How Ford Pro uses Bigtable to harness connected vehicle telemetry data
Gavarraju Nanduri
Head of Data Engineering, Ford
Anton Gething
Senior Product Manager
Ford Pro Intelligence is a cloud-based platform that is used for managing and supporting fleet operations of its commercial customers. Ford commercial customers range from small businesses, large enterprises like United Postal Service and Pepsi where fleets can be thousands of vehicles, and government groups and municipalities like the City of Dallas. The Ford Pro Intelligence platform collects connected vehicle data from fleet vehicles to help fleet operators streamline operations, increase productivity, reduce cost of ownership, and improve their fleet’s performance and overall uptime through the alerts on vehicle health and maintenance.

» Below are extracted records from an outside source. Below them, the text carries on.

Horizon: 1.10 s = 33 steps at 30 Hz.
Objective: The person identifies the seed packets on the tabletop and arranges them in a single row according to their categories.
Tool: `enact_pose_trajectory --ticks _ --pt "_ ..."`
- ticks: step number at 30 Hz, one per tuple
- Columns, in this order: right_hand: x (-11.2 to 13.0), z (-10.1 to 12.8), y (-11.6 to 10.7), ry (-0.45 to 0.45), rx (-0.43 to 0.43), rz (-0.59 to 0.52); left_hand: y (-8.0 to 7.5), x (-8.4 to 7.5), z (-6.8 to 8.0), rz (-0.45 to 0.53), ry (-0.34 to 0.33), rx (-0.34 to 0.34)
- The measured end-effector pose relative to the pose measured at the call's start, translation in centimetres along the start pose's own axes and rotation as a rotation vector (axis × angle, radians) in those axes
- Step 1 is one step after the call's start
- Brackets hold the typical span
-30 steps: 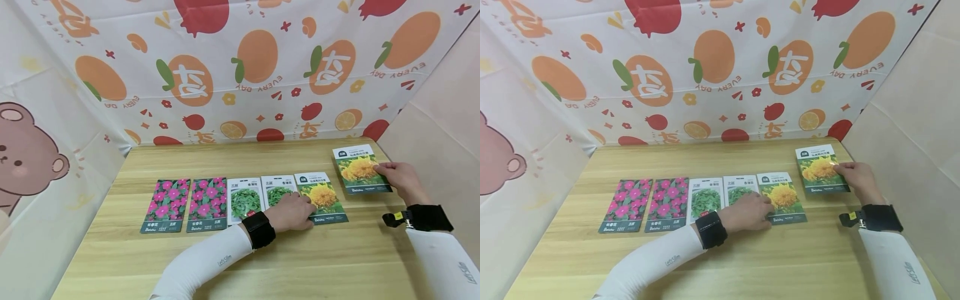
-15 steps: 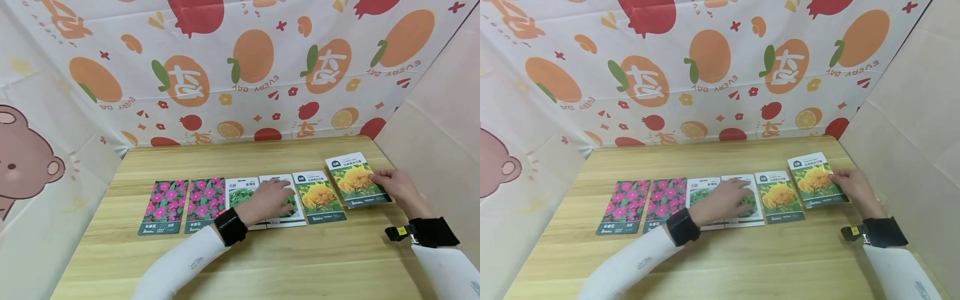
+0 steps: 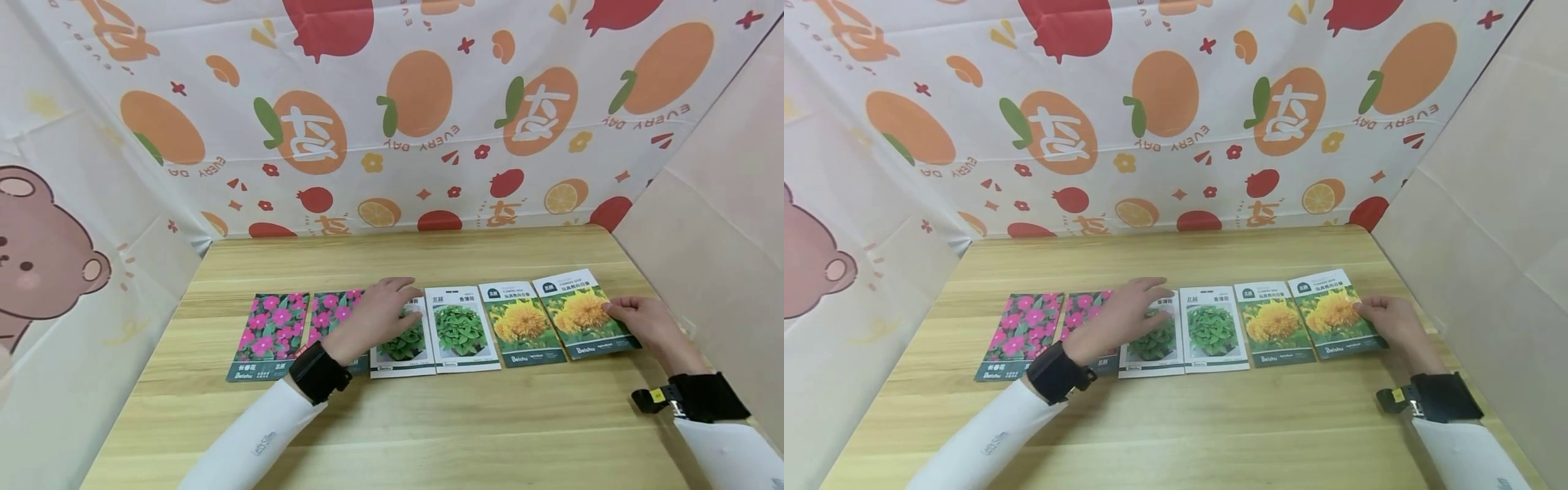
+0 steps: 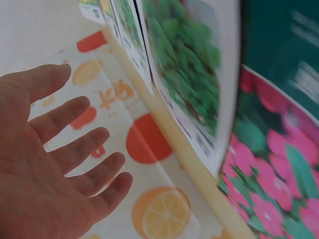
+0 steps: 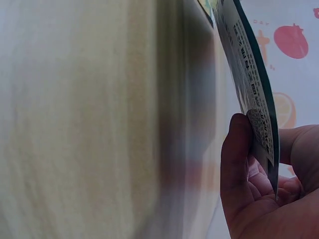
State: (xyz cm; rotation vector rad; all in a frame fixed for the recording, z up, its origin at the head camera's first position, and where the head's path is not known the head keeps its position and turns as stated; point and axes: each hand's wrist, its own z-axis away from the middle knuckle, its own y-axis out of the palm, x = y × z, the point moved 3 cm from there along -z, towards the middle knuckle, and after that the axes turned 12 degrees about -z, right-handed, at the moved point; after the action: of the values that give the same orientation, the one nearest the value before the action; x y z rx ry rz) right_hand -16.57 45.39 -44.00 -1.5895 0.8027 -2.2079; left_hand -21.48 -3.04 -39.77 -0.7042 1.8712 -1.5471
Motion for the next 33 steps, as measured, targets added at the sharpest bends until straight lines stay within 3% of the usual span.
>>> enact_pose_trajectory --ticks 5,11,17,24,33 --pt "-0.2 0.0 0.2 -0.038 -0.018 0.018 -0.2 1.7 1.2 0.021 -0.075 0.0" --pt "0.5 0.2 0.2 -0.116 -0.078 0.137 -0.2 3.0 2.0 0.029 -0.127 -0.015" --pt "1.1 0.3 0.4 -0.127 -0.067 0.223 -0.5 3.6 2.3 0.045 -0.139 -0.055" --pt "1.0 0.1 0.7 -0.174 -0.053 0.261 -0.7 4.1 2.7 0.001 -0.144 -0.071" --pt "0.6 -0.2 0.8 -0.193 -0.048 0.315 -0.8 4.7 3.3 0.016 -0.154 -0.088"
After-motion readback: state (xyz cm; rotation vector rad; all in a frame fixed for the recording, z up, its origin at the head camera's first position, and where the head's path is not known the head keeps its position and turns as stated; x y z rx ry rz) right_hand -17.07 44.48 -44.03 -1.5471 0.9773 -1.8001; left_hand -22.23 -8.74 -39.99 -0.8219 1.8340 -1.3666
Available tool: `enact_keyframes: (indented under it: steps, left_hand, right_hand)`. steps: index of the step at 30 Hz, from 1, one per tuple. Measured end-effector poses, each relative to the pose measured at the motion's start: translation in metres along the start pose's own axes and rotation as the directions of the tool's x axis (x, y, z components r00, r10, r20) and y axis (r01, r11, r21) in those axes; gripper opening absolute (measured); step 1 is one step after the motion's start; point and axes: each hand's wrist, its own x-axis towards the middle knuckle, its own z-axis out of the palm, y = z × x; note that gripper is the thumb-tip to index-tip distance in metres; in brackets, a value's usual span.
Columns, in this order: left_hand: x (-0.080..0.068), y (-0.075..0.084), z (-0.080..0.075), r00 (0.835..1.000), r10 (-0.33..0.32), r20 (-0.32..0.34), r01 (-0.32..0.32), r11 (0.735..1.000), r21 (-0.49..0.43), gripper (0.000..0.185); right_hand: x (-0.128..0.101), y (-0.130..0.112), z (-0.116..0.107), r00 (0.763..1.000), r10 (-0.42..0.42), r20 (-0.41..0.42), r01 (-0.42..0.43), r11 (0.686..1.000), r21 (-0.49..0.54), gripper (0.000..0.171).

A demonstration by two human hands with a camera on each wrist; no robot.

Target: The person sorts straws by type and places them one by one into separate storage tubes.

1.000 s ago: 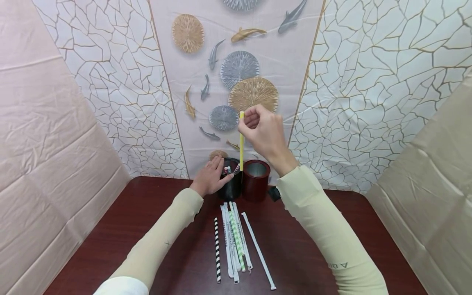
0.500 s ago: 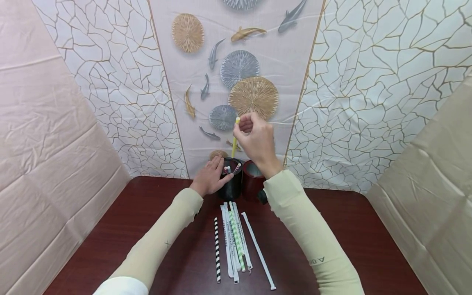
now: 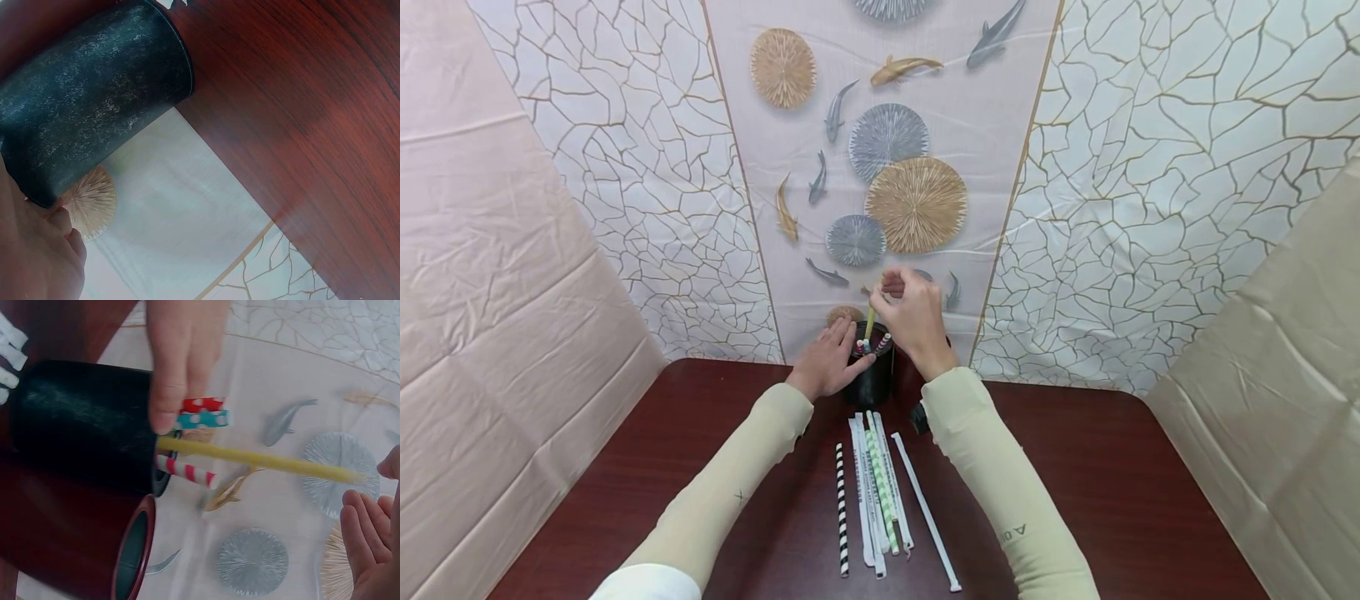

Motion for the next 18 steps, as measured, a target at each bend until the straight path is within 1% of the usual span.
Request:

Telemetry data from vehicles provides a wealth of opportunity, but it also presents a challenge: planning for the future as cars and services evolve. We needed a platform that could support the volume, variety and velocity of vehicle data as automotive innovations emerge, including new types of car sensors, more advanced vehicles, and increased integration with augmented data sources like driver information, local weather, road conditions, maps, and more.
In this blog, we'll discuss our technical requirements, the decision-making process, and how building our platform with Bigtable, Google Cloud’s flexible NoSQL database for high throughput and low-latency applications at scale, unlocked powerful features for our customers like real-time vehicle health notifications, AI-powered predictive maintenance, and in-depth fleet monitoring dashboards.
Scoping the problem
We wanted to set some goals for our platform based on our connected vehicle data. One of our primary goals is to provide real-time information for fleet managers. For example, we want to inform our fleet partners immediately if tire pressure is low, a vehicle requires brake maintenance, or there is an airbag activation, so they can take action.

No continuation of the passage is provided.